Throughout The Family Gene, Linder also takes readers through a series of difficult, coming-of-age moments that occurred throughout her twenties — the kinds of moments that most young women can relate to. But with the added strain of a healthcare crisis, readers might wonder if and how Linder’s genetic condition uniquely informed her twenties — perhaps if there was more urgency, more pressure, less willingness to make the kinds of mistakes healthy people let themselves make. But surprisingly, Linder says no.
“I don’t think I thought much about the gene at the time,” Linder explains. “Dr. Seidman often told my sister and I that we would not ever have specifically what our father had. My grandmother was in her 80’s and was healthy. She would tell us we would be old ladies like her. So, I think I was just trying to get through my twenties. I think the bigger impact stemmed from having had this family catastrophe just as I was leaving home [to attend college.] I write that a therapist called it “launch pad disintegration.” I have met a lot of people who lost parents in their teens and twenties who feel like they relate to that idea. She also said my truth wheel had shifted. I had this belief system that was lined up just so, and when my dad got sick and died, that system was upended. I was going to have to realign the wheel. That probably happens to a lot of us as we come into adulthood. We thought everything was this one thing, but it’s actually another.”
"I have met a lot of people who lost parents in their teens and twenties who feel like they relate to that idea. She also said my truth wheel had shifted. I had this belief system that was lined up just so, and when my dad got sick and died, that system was upended."
She adds: “I hope that someone out there will hear our story and stand up and say, “I know a ton about the portal vein of the liver — from where they think all of our problems stem — and I have a great solution for you all!"
Linder’s story, despite the unique genetic condition it centers around, is as universal as it is timely — and with U.S. healthcare locked in heated political debate, there’s no better time to learn from a story like Linder’s.

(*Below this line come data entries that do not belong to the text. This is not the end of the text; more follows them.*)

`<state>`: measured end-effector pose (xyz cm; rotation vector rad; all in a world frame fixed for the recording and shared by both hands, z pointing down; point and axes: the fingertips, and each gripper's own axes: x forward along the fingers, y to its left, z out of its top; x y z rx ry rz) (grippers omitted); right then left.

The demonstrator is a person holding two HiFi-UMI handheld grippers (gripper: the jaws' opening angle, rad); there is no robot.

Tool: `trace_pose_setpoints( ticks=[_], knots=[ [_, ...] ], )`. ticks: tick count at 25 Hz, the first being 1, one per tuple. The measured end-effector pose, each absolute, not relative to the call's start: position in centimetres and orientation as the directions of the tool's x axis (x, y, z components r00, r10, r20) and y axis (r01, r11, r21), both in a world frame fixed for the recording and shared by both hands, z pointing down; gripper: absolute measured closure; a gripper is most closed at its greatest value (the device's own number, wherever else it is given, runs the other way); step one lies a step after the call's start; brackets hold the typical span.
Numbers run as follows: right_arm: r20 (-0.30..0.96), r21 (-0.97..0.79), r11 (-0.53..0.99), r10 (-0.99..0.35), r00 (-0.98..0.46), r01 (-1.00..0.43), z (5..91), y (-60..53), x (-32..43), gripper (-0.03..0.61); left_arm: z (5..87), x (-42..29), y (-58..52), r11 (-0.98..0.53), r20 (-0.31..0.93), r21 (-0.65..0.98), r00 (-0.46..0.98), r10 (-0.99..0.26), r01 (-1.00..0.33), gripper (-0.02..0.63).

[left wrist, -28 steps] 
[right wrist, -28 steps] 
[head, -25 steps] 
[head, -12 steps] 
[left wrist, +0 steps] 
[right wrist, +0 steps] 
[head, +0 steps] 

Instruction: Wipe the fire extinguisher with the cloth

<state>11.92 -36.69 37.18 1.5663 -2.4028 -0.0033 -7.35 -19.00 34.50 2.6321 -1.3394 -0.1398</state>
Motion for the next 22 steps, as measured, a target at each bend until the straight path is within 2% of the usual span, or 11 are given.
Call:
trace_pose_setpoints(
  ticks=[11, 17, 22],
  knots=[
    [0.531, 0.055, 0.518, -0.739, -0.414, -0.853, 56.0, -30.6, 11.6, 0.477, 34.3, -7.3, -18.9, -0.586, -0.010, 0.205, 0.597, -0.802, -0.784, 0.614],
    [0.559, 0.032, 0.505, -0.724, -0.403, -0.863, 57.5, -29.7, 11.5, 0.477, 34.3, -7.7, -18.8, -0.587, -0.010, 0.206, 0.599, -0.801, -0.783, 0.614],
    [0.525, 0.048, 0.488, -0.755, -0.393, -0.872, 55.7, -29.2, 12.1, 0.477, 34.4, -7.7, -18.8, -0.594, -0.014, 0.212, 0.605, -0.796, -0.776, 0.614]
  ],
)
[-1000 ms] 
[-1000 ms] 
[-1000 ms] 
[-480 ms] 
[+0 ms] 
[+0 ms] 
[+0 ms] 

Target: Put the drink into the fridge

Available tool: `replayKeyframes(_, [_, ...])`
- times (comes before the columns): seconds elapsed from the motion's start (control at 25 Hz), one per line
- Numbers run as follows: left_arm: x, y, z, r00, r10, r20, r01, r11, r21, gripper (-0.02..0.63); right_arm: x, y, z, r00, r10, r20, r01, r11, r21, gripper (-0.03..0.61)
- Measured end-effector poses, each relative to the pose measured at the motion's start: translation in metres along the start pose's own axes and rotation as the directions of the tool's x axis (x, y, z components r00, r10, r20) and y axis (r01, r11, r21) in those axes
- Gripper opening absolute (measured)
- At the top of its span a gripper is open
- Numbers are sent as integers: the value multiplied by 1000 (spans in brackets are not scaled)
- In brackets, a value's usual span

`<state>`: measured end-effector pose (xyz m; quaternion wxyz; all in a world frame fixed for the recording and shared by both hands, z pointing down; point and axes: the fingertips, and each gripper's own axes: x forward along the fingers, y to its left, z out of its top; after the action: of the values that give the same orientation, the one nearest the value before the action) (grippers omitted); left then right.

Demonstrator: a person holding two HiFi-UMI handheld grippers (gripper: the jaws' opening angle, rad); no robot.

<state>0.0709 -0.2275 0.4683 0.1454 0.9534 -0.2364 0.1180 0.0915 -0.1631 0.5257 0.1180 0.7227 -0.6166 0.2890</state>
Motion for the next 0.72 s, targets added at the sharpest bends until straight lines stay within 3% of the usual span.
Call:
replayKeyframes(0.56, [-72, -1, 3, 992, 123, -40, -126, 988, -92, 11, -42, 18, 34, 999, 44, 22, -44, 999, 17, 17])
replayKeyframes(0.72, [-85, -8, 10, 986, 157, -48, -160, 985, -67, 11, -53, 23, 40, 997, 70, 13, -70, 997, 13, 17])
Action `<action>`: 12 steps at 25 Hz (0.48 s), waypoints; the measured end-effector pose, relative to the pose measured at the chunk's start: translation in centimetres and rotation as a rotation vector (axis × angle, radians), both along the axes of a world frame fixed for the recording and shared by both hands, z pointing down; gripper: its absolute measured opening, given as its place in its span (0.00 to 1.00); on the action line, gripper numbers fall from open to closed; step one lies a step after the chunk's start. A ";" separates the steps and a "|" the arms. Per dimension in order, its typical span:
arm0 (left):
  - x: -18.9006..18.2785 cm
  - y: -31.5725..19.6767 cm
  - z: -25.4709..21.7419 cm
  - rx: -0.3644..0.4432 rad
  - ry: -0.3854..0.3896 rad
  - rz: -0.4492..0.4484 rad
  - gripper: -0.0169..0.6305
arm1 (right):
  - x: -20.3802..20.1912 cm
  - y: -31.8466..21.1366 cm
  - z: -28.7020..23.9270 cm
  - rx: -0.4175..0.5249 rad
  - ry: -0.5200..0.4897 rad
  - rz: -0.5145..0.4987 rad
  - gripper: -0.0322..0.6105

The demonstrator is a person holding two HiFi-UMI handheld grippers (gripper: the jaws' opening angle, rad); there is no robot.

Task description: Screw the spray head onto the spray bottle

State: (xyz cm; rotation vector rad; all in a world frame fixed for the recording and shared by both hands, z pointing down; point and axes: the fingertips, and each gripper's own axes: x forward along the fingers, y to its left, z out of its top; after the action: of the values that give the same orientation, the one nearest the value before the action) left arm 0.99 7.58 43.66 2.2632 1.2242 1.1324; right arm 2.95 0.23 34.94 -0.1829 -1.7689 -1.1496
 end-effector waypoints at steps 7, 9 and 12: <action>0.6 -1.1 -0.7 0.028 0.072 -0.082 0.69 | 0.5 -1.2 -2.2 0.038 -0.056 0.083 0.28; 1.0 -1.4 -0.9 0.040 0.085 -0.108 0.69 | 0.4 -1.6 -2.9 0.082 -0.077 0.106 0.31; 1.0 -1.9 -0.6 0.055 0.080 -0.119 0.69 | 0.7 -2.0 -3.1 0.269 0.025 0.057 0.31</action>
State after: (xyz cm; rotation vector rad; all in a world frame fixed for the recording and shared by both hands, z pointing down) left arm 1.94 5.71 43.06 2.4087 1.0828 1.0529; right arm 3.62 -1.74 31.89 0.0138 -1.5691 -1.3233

“I think rare diseases like ours are the bridges to individualized healthcare, which, as we enter a world of genomic medicine, we will all be getting — we should all be getting,” says Linder. “As far as health and healthcare goes, I hope the term “pre-existing conditions” goes away forever because we are all mortal which means we all have at least one.”
“I hope readers can have a larger conversation about genes, genetics, and genomics and not be afraid of it, because it’s going to change our world. The more of us paying attention, the more those changes will be for the better.”
When asked if she feels as sense of obligation to share her story, especially in a make-or-break moment in history for the American healthcare system, Linder says yes.
“I feel an obligation to humanity, to do what I can to stop this gene with my generation,” she says. “I feel an obligation to continue what my great-uncle started and my dad continued — to find out what we can about this gene and help the six of us still living with it. This sense of obligation is palpable. It would be much harder if it was just about me — seeking help on behalf of yourself is often harder than seeking it on behalf of others. But moving with purpose toward helping my sister and other family members feels deeply important in a good way.”